心療内科ってなぁに? 第5回 “ストレス”ってなぁに?②

“ストレス”ってなぁに?②

“ストレス”とは、「ストレッサー(ストレス刺激)」+「ストレス反応(生体反応)」

皆さんが“ストレス”という言葉を聞いたときにイメージするのは、「怒鳴られた」「ペットが息を引き取った」「職場に嫌な上司がいる」「難しい試験がある」などの “精神面への強い刺激”= “心理的なストレス” だと思います。

“心理的ストレス” “ストレス刺激”は、目や耳などで知覚され中に入り、神経を通って脳に伝わります。これらの情報は過去の体験や記憶と比較されて、刺激の程度によってさまざまな “ストレス反応 = ストレス刺激” に対する反応が生じます。

その中でも“これは強い刺激だ”と認識されると、“ストレス反応 = ストレス刺激に対する反応” も強く生じて、ドキドキする・冷や汗をかく・涙が出るなどの症状も、強いものとなります。

ストレス反応 = ストレス刺激に対する反応にはいろいろなものがあります。

  • 行動停止(すくみ反応)など行動に関するもの
  • 心拍数の増加、血圧上昇など循環器系に関するもの
  • 呼吸が早くなったり、息が苦しくなったりする呼吸器系に関するもの
  • 生理周期がみだれたりするなどホルモンに関するもの など
強いストレスと症状

ストレスが強い時には、体の反応も強くなります。

では、ストレスが「強すぎる」「多すぎる」と、どのような反応が生じ、どのような症状がでるでしょうか?

“ストレス”=“強い刺激”の情報は、神経を通って「脳」に伝わります。そして、その情報は「脳」で処理されています。コンピューターと似ていますね。

電線や光ケーブルを通って送られてきた情報は、コンピューターに伝わり処理されます。電波を介して入ってくる情報では、電線やケーブルはいりません。目や耳で情報を受け取っている人間や動物に似ている?ともいえるでしょうか。

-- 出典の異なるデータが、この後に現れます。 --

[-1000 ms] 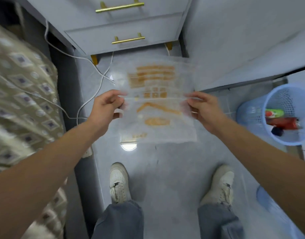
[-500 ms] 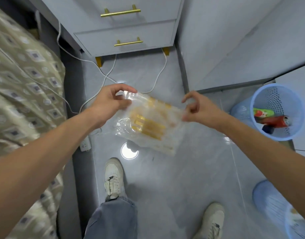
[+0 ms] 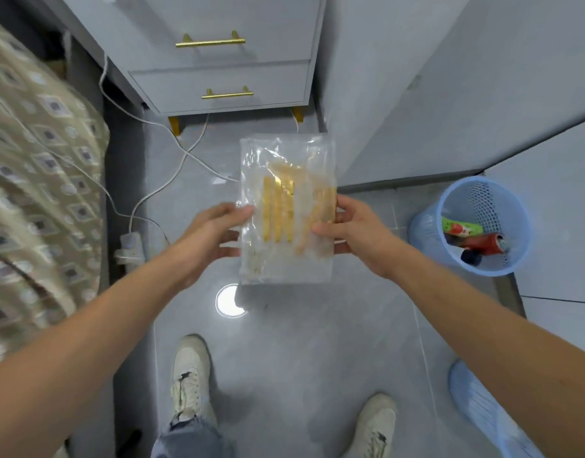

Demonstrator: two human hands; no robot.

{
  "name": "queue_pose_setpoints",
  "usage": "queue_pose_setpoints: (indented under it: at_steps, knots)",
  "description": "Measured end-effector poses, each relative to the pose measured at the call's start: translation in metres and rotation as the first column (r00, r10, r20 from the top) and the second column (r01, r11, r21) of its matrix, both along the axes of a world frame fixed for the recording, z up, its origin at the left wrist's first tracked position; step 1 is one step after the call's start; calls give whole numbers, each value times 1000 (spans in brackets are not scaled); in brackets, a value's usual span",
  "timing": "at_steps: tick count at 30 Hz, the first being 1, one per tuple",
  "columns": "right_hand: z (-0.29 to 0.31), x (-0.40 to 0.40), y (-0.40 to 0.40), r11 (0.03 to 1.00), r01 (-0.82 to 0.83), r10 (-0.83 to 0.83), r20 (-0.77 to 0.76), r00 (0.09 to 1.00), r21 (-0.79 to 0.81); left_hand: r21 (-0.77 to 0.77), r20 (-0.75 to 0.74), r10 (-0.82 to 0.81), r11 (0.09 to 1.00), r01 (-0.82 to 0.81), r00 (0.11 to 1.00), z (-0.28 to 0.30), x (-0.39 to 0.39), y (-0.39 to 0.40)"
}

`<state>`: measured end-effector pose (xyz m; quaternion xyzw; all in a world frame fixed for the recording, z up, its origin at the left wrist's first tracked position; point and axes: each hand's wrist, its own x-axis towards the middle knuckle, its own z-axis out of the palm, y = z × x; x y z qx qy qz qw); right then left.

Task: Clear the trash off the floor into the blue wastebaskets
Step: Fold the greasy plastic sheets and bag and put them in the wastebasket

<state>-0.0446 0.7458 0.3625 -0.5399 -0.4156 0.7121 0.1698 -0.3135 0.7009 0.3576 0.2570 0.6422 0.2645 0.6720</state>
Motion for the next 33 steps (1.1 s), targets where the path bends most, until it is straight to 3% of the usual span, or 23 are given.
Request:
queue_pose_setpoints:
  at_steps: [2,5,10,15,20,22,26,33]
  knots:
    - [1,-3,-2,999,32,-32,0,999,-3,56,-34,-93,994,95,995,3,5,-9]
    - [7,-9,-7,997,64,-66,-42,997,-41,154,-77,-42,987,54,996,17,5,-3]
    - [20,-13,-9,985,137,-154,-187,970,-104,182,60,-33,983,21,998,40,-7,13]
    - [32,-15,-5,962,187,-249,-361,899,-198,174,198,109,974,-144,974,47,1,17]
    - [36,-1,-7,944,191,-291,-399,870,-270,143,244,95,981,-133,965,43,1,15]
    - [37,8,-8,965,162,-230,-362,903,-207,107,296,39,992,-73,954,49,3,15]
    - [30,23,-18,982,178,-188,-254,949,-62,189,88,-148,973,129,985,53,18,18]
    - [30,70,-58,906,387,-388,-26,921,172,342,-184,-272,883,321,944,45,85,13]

それでは、コンピューターやスマートフォン(スマホ)の場合は、どうなるでしょう?

最近のスマホは昔のコンピューターよりも高い機能を持っています。

理解しやすい身近な物と比較しながら、例えば「脳」を「スマホ」に置き換えて、“ストレス”が「強すぎる」「多すぎる」とどうなるか一緒に考えてみましょう。

“情報”が「多すぎる」とスマホはどうなりますか?

例えば・・・

  • アプリを多くダウンロードしすぎたとき
  • 検索しようといっぺんに色々なページを開いたとき
  • いつの間にかアップロードがおこなわれているとき

この時スマホはどうなっていますか?いつもと同じように、サクサク動きますか?

スマホの動きが遅くなりますよね。

画面上で、クルクル回るイラストが出てきて、ずっと待たされる。
待ってもなかなか機能が戻らず、イライラする。
時には、電源を切って再び立ち上げる。

  • このスマホ、重たくなった
  • 画面が固まって止まった
  • いきなりプツンと画面が消えてしまった
このような経験をしたことはありませんか?

“情報”が「多すぎる」と、スマホは機能が遅くなったり、機能が止まってしまいます。

「脳」も同じです。

“情報”が「多すぎる」「強すぎる」と脳の機能が遅くなります。
もっと「多くなる」「強くなる」と機能が止まってしまいます。

「脳」はスマホやコンピューターに似ています。

“強い刺激”や“多い情報”が入ってくると、色々な症状がでてきます。脳の働きが遅くなる思考できなくなる(フリーズする)などの「脳」の症状だけではなく、死ぬと感じるほどの動悸びっしょりと全身で冷や汗をかく息が苦しい涙が止まらないなどの「身体」の症状も出てきます。